__TASK BRIEF__.
Each record must appear in your answer exactly as it does below.

Recorded data:
◆ ◆ ◆ ◆ ◆ ◆ ◆

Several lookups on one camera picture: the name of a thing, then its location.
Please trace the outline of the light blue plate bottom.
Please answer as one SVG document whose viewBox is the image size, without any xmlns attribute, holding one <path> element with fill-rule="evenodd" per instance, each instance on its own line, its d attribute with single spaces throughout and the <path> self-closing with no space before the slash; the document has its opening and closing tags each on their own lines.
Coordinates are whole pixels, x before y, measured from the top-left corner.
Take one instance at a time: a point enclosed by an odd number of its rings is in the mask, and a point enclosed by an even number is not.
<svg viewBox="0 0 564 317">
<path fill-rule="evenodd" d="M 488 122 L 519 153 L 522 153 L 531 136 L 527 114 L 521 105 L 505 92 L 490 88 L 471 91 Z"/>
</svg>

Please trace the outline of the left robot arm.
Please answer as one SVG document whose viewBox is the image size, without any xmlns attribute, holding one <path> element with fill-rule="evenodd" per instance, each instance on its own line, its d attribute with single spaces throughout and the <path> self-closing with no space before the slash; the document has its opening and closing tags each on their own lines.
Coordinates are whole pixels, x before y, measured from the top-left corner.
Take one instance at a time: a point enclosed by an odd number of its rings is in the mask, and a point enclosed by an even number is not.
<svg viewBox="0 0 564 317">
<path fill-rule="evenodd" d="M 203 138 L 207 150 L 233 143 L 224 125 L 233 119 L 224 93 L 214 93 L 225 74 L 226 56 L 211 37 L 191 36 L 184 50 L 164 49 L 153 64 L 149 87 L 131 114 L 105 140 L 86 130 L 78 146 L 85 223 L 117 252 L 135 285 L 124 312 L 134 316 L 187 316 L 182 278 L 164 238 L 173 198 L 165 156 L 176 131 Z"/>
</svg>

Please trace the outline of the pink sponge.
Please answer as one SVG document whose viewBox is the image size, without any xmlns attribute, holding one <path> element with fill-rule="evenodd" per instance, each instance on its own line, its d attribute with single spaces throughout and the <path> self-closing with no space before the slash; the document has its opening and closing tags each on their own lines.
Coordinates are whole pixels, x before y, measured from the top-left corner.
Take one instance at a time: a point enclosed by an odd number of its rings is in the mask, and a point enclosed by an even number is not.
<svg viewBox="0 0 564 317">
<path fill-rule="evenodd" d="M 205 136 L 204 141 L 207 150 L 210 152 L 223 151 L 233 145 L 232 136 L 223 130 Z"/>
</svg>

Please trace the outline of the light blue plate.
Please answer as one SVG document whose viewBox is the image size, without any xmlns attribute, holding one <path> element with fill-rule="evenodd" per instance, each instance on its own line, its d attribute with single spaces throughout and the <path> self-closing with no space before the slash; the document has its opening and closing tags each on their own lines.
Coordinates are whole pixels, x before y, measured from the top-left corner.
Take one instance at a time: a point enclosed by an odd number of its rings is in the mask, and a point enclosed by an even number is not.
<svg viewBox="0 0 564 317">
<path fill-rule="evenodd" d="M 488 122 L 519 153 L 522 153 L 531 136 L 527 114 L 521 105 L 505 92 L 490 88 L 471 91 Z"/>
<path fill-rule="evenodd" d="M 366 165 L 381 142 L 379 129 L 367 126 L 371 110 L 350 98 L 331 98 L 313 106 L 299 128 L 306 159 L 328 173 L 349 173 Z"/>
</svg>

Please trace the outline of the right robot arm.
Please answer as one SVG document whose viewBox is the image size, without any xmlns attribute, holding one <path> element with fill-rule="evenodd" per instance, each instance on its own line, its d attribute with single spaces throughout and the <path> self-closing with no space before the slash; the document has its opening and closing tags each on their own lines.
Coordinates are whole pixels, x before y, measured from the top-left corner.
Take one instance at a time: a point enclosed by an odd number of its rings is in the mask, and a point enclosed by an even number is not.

◆ ◆ ◆ ◆ ◆ ◆ ◆

__WRITTEN SOLUTION__.
Several lookups on one camera picture: the name of a thing, then its location.
Please trace the outline of the light blue plate bottom.
Please answer as one SVG document whose viewBox is the image size, without any xmlns attribute, holding one <path> element with fill-rule="evenodd" per instance, each instance on its own line, its d attribute with single spaces throughout and the <path> self-closing with no space before the slash; the document has its opening and closing tags each on their own lines.
Coordinates are whole pixels, x before y, measured from the top-left corner.
Take one instance at a time: a point enclosed by an odd number of its rings is in the mask, and a point enclosed by an even number is not.
<svg viewBox="0 0 564 317">
<path fill-rule="evenodd" d="M 488 122 L 519 153 L 522 153 L 531 136 L 527 114 L 521 105 L 505 92 L 490 88 L 471 91 Z"/>
</svg>

Please trace the outline of the left robot arm.
Please answer as one SVG document whose viewBox is the image size, without any xmlns attribute, holding one <path> element with fill-rule="evenodd" per instance, each instance on its own line, its d attribute with single spaces throughout and the <path> self-closing with no space before the slash; the document has its opening and closing tags each on their own lines.
Coordinates are whole pixels, x before y, measured from the top-left corner.
Take one instance at a time: a point enclosed by an odd number of its rings is in the mask, and a point enclosed by an even number is not.
<svg viewBox="0 0 564 317">
<path fill-rule="evenodd" d="M 203 138 L 207 150 L 233 143 L 224 125 L 233 119 L 224 93 L 214 93 L 225 74 L 226 56 L 211 37 L 191 36 L 184 50 L 164 49 L 153 64 L 149 87 L 131 114 L 105 140 L 86 130 L 78 146 L 85 223 L 117 252 L 135 285 L 124 312 L 134 316 L 187 316 L 182 278 L 164 238 L 173 198 L 165 156 L 176 131 Z"/>
</svg>

Please trace the outline of the pink sponge.
Please answer as one SVG document whose viewBox is the image size, without any xmlns attribute, holding one <path> element with fill-rule="evenodd" per instance, each instance on its own line, its d attribute with single spaces throughout and the <path> self-closing with no space before the slash; the document has its opening and closing tags each on their own lines.
Coordinates are whole pixels, x before y, measured from the top-left corner.
Take one instance at a time: a point enclosed by an odd number of its rings is in the mask, and a point enclosed by an even number is not.
<svg viewBox="0 0 564 317">
<path fill-rule="evenodd" d="M 205 136 L 204 141 L 207 150 L 210 152 L 223 151 L 233 145 L 232 136 L 223 130 Z"/>
</svg>

Please trace the outline of the light blue plate.
Please answer as one SVG document whose viewBox is the image size, without any xmlns attribute, holding one <path> element with fill-rule="evenodd" per instance, each instance on its own line, its d attribute with single spaces throughout and the <path> self-closing with no space before the slash; the document has its opening and closing tags each on their own lines.
Coordinates are whole pixels, x before y, measured from the top-left corner.
Take one instance at a time: a point enclosed by an odd number of its rings is in the mask, and a point enclosed by an even number is not.
<svg viewBox="0 0 564 317">
<path fill-rule="evenodd" d="M 488 122 L 519 153 L 522 153 L 531 136 L 527 114 L 521 105 L 505 92 L 490 88 L 471 91 Z"/>
<path fill-rule="evenodd" d="M 366 165 L 381 142 L 379 129 L 367 126 L 371 110 L 350 98 L 331 98 L 313 106 L 299 128 L 306 159 L 328 173 L 349 173 Z"/>
</svg>

Please trace the outline of the right robot arm.
Please answer as one SVG document whose viewBox is the image size, without any xmlns attribute, holding one <path> element with fill-rule="evenodd" per instance, each instance on its own line, its d attribute with single spaces throughout and the <path> self-closing with no space before the slash; the document has its opening and closing tags each on their own lines.
Coordinates are whole pixels, x before y, measured from the top-left corner.
Take one instance at a time: a point enclosed by an odd number of its rings is in the mask, and a point enclosed by an even number is not.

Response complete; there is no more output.